I freeze when I see her mom at the end of the hall, and I know I have to call it and get back to my room, so I crutch out of Cardiology and back through my wing of the hospital. When I get there, I collapse onto my bed and let out a long exhale.

I saw her. She saw me. She’s real… but she ran. My stomach sinks for the thousandth time. That can’t be a good thing. To have a girl literally run away from you.

Now that I can place her from before my coma, does that mean my brain just created a whole persona for her?

Do I even know her?

Does she know me?



* * *




Exactly twenty-four hours later, I limp back to the same Cardiology waiting room, hoping she’ll be there again. I round the corner to see her sitting in one of the green leather chairs.

It’s still as shocking as it was two days ago. To see her after I gave her up.
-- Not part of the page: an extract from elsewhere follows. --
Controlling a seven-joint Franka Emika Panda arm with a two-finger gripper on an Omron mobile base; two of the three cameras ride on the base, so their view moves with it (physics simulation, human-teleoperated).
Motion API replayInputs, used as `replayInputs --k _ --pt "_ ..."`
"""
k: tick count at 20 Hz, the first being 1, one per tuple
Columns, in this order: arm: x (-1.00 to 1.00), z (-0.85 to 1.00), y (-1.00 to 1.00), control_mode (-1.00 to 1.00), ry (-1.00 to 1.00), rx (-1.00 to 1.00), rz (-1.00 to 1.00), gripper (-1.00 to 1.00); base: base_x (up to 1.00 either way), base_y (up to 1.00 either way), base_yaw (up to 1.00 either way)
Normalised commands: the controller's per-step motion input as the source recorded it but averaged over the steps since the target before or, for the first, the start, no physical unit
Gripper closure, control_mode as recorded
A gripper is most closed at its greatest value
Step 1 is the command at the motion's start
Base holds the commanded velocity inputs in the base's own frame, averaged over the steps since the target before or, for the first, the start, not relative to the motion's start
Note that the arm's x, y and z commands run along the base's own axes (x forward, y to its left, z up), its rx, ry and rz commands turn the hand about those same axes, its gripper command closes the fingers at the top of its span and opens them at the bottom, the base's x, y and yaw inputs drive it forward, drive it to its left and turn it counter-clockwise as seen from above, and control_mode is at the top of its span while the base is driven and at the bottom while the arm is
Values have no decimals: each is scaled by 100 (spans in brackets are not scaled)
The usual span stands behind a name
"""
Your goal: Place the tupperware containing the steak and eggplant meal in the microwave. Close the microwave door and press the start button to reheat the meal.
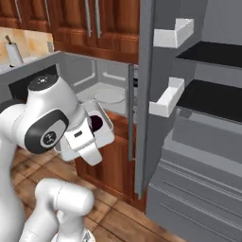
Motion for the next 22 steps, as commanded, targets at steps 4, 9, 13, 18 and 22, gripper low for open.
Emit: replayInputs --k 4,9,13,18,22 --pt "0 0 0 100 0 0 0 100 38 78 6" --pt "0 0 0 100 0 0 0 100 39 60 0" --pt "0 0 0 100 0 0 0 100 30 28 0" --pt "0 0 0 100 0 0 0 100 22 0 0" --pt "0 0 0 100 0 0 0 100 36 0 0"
To see her looking so different.

Her long hair hangs around her face, and she’s focused on a book open in her lap. In the chair next to her sits a book bag, unzipped.

She must feel my presence because her head snaps up, and when she sees me, she flinches. I take a small step toward her, but she shakes her head, jumping up and darting into the bathroom, the door slamming shut behind her.

“Marley!” I call to her. “You know me.”

But then I hesitate. “Don’t you?”

Slowly, I approach the bathroom door, knocking lightly and resting my forehead against the wood.

“I don’t want to scare you. I’m sorry if I did. I just need to know if you’re the Marley I think you are, or if I just saw your face and then made up everything else about you.” Actually hearing myself say it sounds even crazier than I expected.

I stop talking and hold my breath, hoping that doesn’t sound stalkerish. When she doesn’t say anything, I continue. “Just please can you tell me if you know me? Tell me if you’re… you.”